> What to do
A line containing "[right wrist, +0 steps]" appears in the material below. Return exactly every line from the first through that one, and only those.

Start of Dataset content

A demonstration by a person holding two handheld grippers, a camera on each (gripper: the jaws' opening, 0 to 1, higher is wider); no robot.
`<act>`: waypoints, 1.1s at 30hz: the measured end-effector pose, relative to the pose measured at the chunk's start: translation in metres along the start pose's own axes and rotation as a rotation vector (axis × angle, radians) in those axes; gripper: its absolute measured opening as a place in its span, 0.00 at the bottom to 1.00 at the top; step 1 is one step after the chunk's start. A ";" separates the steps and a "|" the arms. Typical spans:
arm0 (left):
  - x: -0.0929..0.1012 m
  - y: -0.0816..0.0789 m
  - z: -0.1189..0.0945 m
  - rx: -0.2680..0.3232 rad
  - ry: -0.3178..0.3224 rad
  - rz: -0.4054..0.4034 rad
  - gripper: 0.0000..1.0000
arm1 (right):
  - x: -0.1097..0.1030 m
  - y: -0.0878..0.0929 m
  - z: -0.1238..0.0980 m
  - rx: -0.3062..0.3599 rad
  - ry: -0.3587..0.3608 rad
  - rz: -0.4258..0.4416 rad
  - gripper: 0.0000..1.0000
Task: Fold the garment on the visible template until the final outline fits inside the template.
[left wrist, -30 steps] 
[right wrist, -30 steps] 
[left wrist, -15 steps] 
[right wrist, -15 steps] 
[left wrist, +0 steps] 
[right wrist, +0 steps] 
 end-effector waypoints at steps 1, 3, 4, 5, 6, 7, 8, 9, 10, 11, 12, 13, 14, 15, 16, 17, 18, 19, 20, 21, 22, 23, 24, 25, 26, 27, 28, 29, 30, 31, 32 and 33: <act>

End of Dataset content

> Solution to this problem
A demonstration by a person holding two handheld grippers, a camera on each (gripper: the jaws' opening, 0 to 1, higher is wider); no robot.
`<act>`: waypoints, 1.1s at 30hz: the measured end-effector pose, relative to the pose measured at the chunk's start: translation in metres along the start pose's own axes and rotation as a rotation vector (axis × angle, radians) in those axes; gripper: its absolute measured opening as a place in its span, 0.00 at the bottom to 1.00 at the top; step 1 is one step after the chunk's start. A ";" separates the steps and a "|" the arms. Typical spans:
arm0 (left):
  - x: -0.0929..0.1012 m
  - y: -0.0816..0.0789 m
  - z: -0.1189..0.0945 m
  - rx: -0.2680..0.3232 rad
  - ry: -0.3178..0.3224 rad
  - rz: -0.4054..0.4034 rad
  - gripper: 0.0000..1.0000
arm1 (right):
  - x: -0.1097..0.1030 m
  - y: -0.0878..0.0929 m
  - z: -0.1238..0.0980 m
  - rx: -0.3062..0.3599 rad
  - ry: -0.3587..0.3608 rad
  - rz: -0.4258..0.4416 rad
  - gripper: 0.0000..1.0000
Task: Fold the garment on the visible template until the final outline fits inside the template.
[left wrist, -30 steps] 
[right wrist, -30 steps] 
[left wrist, -15 steps] 
[right wrist, -15 steps] 
[left wrist, +0 steps] 
[right wrist, +0 steps] 

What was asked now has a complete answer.